Table 3 compares the CO2 uptake results obtain in this work with the available literature [36,37,38,39,40,41,42,43,44,45,46,47] along with experimental conditions. As seen in Table 3, MBS-2 (molecular basket sorbents loaded with PEI) and PEI–CNT present a maximum gas uptake of 140 and 170 mg of CO2/g of sorbent at an optimum temperature of 75 and 50 °C, respectively [39,44].
In the current work, we also have achieved a similar gas uptake at ambient temperature (30 °C) for 16.1 and 85 mol% CO2. Moreover, Sanza et al. [38] have also reported a loading of 80 mg of CO2/g of adsorbent at 45 °C in SBA-15, which is less compared to the result reported in our work. The maximum absorption capacity of 198 and 140 mg CO2/g of TSP obtained in the current work is quite high compared to the results reported in the literature for pure CO2 and fuel gas mixture, respectively. MOFs have relatively high CO2 uptake capacity (238 mg/g) [46]; nevertheless, rigorous synthesis pathway, cost, and safety aspects have to be considered to establish an effective CO2 capture process.

3.7. Gas Uptake Kinetics in The Regenerated TSP

In this work, regeneration of TSP was carried out by sodium hydroxide (NaOH) pellets, and the reaction took place at room temperature and atmospheric pressure condition for 15 min where regenerated TSP and sodium carbonate as a by-product was obtained (Equations (6) and (7)). The presence of sodium carbonate was also confirmed by FTIR studies (Section 3.1.). Figure 8a represents the CO2 uptake for pure and regenerated TSP (three regeneration cycles). The CO2 capture capacity in pure TSP was found to be 198 mg/g while after first regeneration of TSP, it was ~180 mg/g (Figure 8a). This decreasing trend of CO2 capture capacity continued after the second and third regenerations of the material. Kinetics of CO2 capture after regeneration cycles remained more or less same. This suggests that the regeneration of TSP does not affect the kinetics of the reaction.
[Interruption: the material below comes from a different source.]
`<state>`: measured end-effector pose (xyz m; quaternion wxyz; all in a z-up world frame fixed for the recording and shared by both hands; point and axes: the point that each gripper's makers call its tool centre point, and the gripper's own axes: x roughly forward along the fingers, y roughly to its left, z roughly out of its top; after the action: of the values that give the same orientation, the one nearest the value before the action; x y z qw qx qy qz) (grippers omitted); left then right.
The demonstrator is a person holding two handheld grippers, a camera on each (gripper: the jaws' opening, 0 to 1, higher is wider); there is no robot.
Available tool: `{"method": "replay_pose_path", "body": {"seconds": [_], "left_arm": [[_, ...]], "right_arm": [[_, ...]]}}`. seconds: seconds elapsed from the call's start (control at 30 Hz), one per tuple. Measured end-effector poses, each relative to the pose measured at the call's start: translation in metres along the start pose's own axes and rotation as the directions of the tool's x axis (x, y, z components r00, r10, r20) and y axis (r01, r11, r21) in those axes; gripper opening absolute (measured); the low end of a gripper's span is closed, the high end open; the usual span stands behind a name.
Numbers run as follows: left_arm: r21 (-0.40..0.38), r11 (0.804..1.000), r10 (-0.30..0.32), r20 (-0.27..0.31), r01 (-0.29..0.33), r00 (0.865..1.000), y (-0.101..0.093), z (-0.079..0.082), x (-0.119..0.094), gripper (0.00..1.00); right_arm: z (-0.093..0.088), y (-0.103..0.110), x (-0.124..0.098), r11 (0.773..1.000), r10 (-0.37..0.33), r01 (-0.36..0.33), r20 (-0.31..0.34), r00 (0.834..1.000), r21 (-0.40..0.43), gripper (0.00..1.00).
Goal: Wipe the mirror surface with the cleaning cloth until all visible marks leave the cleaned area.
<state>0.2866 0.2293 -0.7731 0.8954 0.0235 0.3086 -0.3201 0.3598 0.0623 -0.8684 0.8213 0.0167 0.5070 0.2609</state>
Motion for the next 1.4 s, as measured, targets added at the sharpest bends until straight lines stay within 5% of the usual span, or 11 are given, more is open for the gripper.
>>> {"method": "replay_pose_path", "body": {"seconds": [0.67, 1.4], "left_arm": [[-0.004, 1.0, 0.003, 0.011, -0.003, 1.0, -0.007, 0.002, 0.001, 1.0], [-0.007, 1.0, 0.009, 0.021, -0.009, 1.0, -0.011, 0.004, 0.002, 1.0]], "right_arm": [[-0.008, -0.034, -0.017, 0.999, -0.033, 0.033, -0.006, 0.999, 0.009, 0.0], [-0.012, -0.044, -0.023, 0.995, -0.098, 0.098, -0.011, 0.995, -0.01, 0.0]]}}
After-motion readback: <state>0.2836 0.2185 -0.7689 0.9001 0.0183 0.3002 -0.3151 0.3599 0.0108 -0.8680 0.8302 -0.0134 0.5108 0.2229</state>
Reduction in CO2 uptake for each regeneration cycle is mainly due to the inefficient reaction of NaOH with CO2-loaded TSP. It was observed that upon reaction with NaOH, the CO2-loaded TSP slurry solidifies due to the formation of hydrated TSP and sodium carbonate. However, advanced reactor design and complete downstream processing of the degenerated TSP is expected to improve the regeneration efficiency.
Furthermore, topographical (morphological) information of CO2-loaded pure TSP and CO2-loaded regenerated TSP was obtained by SEM images and presented in Figure 8b,c, respectively. No significant change in the morphology of TSP was observed after CO2 uptake as well as after regeneration (Figure 8b,c).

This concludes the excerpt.